# Problem to work on
Find every line in the listing below that includes the word "robot", then give only how many there are.

# Extracted material
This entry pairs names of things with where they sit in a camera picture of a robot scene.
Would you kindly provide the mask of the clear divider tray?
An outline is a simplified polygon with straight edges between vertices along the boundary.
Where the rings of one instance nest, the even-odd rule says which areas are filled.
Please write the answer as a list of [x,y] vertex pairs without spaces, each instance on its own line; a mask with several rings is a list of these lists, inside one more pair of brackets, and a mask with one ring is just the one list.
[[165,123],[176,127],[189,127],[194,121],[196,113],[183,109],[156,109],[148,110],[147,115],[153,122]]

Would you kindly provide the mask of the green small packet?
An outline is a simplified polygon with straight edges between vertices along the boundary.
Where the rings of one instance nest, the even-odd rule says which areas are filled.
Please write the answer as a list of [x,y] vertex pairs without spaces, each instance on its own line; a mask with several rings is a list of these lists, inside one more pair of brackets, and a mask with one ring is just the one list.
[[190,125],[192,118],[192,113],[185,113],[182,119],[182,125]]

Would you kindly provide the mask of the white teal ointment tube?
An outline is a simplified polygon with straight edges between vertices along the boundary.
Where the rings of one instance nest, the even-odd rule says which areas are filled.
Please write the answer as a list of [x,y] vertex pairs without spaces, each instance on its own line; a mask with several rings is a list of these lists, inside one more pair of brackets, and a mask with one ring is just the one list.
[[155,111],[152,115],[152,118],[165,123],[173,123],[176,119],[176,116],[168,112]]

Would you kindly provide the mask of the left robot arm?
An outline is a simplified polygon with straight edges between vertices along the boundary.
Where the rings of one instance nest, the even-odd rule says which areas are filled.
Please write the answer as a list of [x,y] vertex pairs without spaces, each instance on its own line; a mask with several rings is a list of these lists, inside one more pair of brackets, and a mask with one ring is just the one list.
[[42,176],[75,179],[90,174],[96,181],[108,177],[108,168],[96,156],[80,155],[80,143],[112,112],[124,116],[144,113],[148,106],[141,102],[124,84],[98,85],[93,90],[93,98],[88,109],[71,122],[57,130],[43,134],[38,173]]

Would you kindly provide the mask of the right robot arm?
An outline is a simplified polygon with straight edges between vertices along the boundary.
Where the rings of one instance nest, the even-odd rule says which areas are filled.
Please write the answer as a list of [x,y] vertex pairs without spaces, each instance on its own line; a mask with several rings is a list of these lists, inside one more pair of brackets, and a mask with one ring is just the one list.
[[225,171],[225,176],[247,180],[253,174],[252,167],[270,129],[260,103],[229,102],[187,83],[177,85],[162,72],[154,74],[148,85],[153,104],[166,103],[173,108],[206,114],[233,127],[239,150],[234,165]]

# Expected output
3